Your transcription must include every record word for word and no pictures.

━━ Information

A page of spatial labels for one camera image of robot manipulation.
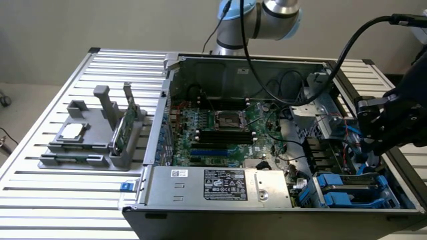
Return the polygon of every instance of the blue latch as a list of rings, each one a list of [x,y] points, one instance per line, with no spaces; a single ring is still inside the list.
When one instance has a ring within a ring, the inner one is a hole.
[[[134,192],[134,183],[123,182],[120,185],[122,193],[132,193]]]

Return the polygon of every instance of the motherboard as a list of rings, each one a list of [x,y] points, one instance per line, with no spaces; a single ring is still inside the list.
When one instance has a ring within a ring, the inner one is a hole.
[[[266,102],[247,102],[243,109],[211,101],[182,102],[175,114],[174,166],[241,167],[254,161],[274,160],[283,143],[279,116]]]

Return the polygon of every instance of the green circuit board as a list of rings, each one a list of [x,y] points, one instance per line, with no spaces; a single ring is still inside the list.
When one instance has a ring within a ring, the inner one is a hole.
[[[243,161],[247,159],[274,159],[277,152],[281,150],[283,143],[274,140],[267,131],[278,139],[283,139],[281,131],[275,131],[273,127],[269,130],[266,121],[277,124],[278,116],[274,112],[263,109],[263,102],[253,102],[251,106],[245,111],[220,111],[206,110],[196,107],[187,107],[183,109],[179,116],[179,128],[175,128],[174,133],[174,166],[218,166],[218,167],[239,167]],[[226,121],[219,121],[218,112],[224,114],[235,113],[241,114],[242,127],[236,127],[235,124],[230,124]],[[227,144],[227,156],[211,156],[211,155],[191,155],[192,144],[198,143],[195,140],[196,130],[202,131],[239,131],[239,132],[255,132],[258,140],[254,144]]]

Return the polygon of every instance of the warning symbol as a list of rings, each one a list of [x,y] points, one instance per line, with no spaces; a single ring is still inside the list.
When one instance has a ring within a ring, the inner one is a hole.
[[[212,179],[204,179],[204,186],[212,186]]]
[[[214,186],[215,186],[215,187],[222,187],[222,186],[224,186],[223,179],[216,179],[216,180],[214,181]]]

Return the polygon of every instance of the slotted aluminum table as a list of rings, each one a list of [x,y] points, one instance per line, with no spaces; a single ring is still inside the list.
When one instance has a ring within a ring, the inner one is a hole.
[[[119,188],[122,182],[140,176],[150,121],[164,80],[166,54],[100,49],[98,53],[86,55],[0,168],[0,239],[138,239],[118,210]],[[361,95],[381,97],[393,88],[377,66],[362,60],[347,60],[342,70]],[[147,110],[150,120],[140,133],[131,170],[38,168],[36,157],[46,152],[46,146],[68,117],[67,104],[71,100],[84,100],[90,108],[100,108],[94,88],[96,85],[108,85],[111,100],[126,109],[124,82],[132,83],[135,102]],[[427,148],[407,145],[401,150],[427,182]],[[135,193],[127,193],[124,200],[134,197]],[[418,232],[398,232],[383,239],[427,239],[427,228]]]

━━━━

▶ **Task solution**
A page of spatial labels for one camera image of robot manipulation.
Return the polygon of every instance of the blue latch as a list of rings, each one a list of [x,y] points, one instance per line, with no spaces; a single ring is still inside the list.
When one instance has a ring within a ring, the inner one is a hole.
[[[134,192],[134,183],[123,182],[120,185],[122,193],[132,193]]]

Return the polygon of every instance of the motherboard as a list of rings, each one a list of [x,y] points, one instance per line, with no spaces; a single ring is still inside the list.
When one instance has a ring within a ring, the inner one is a hole.
[[[266,102],[247,102],[243,109],[211,101],[182,102],[175,114],[174,166],[241,167],[254,161],[274,160],[283,143],[279,116]]]

Return the polygon of every instance of the green circuit board as a list of rings, each one a list of [x,y] points, one instance per line, with no spaces; a single ring is still inside the list.
When one instance has a ring within a ring, the inner one is a hole.
[[[243,161],[247,159],[274,159],[277,152],[281,150],[283,143],[274,140],[267,131],[278,139],[283,139],[281,131],[275,131],[273,127],[269,130],[266,121],[277,124],[278,116],[274,112],[263,109],[263,102],[253,102],[251,106],[245,111],[220,111],[206,110],[196,107],[187,107],[183,109],[179,116],[179,128],[175,128],[174,133],[174,166],[218,166],[218,167],[239,167]],[[226,121],[219,121],[218,112],[224,114],[235,113],[241,114],[242,127],[236,127],[235,124],[230,124]],[[227,144],[227,156],[211,156],[211,155],[191,155],[192,144],[198,143],[195,140],[196,130],[202,131],[239,131],[239,132],[255,132],[258,140],[254,144]]]

Return the polygon of every instance of the warning symbol as a list of rings, each one a list of [x,y] points, one instance per line, with no spaces; a single ring is still inside the list.
When one instance has a ring within a ring, the inner one is a hole.
[[[212,179],[204,179],[204,186],[212,186]]]
[[[214,186],[215,186],[215,187],[222,187],[222,186],[224,186],[223,179],[216,179],[216,180],[214,181]]]

Return the polygon of every instance of the slotted aluminum table as a list of rings, each one a list of [x,y] points, one instance per line, with no spaces; a single ring is still inside the list.
When one instance has a ring within a ring, the inner one is a hole.
[[[119,188],[122,182],[140,176],[150,121],[164,80],[166,54],[100,49],[98,53],[86,55],[0,168],[0,239],[138,239],[118,210]],[[361,95],[381,97],[393,88],[377,66],[362,60],[347,60],[342,70]],[[147,110],[150,120],[140,133],[131,170],[38,168],[36,157],[46,152],[46,146],[68,117],[67,104],[71,100],[84,100],[90,108],[100,108],[94,88],[96,85],[108,85],[111,100],[126,109],[124,82],[132,83],[135,102]],[[427,148],[407,145],[401,150],[427,182]],[[135,193],[127,193],[124,200],[134,197]],[[418,232],[398,232],[383,239],[427,239],[427,228]]]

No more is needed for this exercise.